== EXERCISE DATA
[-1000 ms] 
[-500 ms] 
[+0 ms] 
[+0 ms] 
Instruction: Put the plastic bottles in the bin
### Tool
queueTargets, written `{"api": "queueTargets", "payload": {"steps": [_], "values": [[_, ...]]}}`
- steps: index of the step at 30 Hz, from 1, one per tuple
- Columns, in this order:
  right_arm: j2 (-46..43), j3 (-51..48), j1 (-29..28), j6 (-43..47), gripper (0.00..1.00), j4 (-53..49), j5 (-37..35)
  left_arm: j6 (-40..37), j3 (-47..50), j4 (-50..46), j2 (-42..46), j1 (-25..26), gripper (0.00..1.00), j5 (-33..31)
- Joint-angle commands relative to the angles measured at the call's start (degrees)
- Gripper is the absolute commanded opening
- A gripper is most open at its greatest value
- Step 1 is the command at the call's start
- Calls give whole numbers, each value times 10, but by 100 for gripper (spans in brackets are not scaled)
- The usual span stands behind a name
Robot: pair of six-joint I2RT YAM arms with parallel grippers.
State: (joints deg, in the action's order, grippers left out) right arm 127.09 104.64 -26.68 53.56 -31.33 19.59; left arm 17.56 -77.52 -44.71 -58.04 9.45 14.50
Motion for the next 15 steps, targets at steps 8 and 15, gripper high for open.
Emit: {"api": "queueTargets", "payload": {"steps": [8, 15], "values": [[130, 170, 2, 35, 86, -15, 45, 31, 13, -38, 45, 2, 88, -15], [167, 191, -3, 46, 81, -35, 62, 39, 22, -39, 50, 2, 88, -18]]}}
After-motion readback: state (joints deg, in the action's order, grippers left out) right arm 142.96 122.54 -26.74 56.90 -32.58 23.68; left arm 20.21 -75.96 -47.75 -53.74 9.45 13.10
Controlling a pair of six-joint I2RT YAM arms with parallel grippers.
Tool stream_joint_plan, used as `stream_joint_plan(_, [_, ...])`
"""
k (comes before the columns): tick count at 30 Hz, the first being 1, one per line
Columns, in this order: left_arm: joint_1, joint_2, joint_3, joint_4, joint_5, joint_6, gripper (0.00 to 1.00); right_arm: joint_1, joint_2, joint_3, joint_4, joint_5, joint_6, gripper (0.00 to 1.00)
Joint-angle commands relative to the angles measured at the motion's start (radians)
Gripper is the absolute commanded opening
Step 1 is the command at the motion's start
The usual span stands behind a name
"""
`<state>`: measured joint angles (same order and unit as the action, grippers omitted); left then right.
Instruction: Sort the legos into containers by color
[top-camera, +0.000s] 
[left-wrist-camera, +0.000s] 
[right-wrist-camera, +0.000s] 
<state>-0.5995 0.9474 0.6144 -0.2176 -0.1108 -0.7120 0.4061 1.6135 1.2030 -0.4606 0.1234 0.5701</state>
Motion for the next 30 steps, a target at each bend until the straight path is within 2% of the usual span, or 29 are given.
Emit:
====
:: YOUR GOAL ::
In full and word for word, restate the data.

:: RESPONSE AREA ::
[-1000 ms] 
[-500 ms] 
[+0 ms] 
[+0 ms] 
Instruction: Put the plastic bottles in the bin
### Tool
queueTargets, written `{"api": "queueTargets", "payload": {"steps": [_], "values": [[_, ...]]}}`
- steps: index of the step at 30 Hz, from 1, one per tuple
- Columns, in this order:
  right_arm: j2 (-46..43), j3 (-51..48), j1 (-29..28), j6 (-43..47), gripper (0.00..1.00), j4 (-53..49), j5 (-37..35)
  left_arm: j6 (-40..37), j3 (-47..50), j4 (-50..46), j2 (-42..46), j1 (-25..26), gripper (0.00..1.00), j5 (-33..31)
- Joint-angle commands relative to the angles measured at the call's start (degrees)
- Gripper is the absolute commanded opening
- A gripper is most open at its greatest value
- Step 1 is the command at the call's start
- Calls give whole numbers, each value times 10, but by 100 for gripper (spans in brackets are not scaled)
- The usual span stands behind a name
Robot: pair of six-joint I2RT YAM arms with parallel grippers.
State: (joints deg, in the action's order, grippers left out) right arm 127.09 104.64 -26.68 53.56 -31.33 19.59; left arm 17.56 -77.52 -44.71 -58.04 9.45 14.50
Motion for the next 15 steps, targets at steps 8 and 15, gripper high for open.
Emit: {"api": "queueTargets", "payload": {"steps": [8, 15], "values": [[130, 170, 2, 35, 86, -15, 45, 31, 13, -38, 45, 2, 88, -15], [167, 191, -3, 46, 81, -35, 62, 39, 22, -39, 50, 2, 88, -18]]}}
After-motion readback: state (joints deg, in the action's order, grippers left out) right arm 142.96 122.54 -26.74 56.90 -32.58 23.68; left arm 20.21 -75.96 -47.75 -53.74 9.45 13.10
Controlling a pair of six-joint I2RT YAM arms with parallel grippers.
Tool stream_joint_plan, used as `stream_joint_plan(_, [_, ...])`
"""
k (comes before the columns): tick count at 30 Hz, the first being 1, one per line
Columns, in this order: left_arm: joint_1, joint_2, joint_3, joint_4, joint_5, joint_6, gripper (0.00 to 1.00); right_arm: joint_1, joint_2, joint_3, joint_4, joint_5, joint_6, gripper (0.00 to 1.00)
Joint-angle commands relative to the angles measured at the motion's start (radians)
Gripper is the absolute commanded opening
Step 1 is the command at the motion's start
The usual span stands behind a name
"""
`<state>`: measured joint angles (same order and unit as the action, grippers omitted); left then right.
Instruction: Sort the legos into containers by color
[top-camera, +0.000s] 
[left-wrist-camera, +0.000s] 
[right-wrist-camera, +0.000s] 
<state>-0.5995 0.9474 0.6144 -0.2176 -0.1108 -0.7120 0.4061 1.6135 1.2030 -0.4606 0.1234 0.5701</state>
Motion for the next 30 steps, a target at each bend until the straight path is within 2% of the usual span, or 29 are given.
Emit:

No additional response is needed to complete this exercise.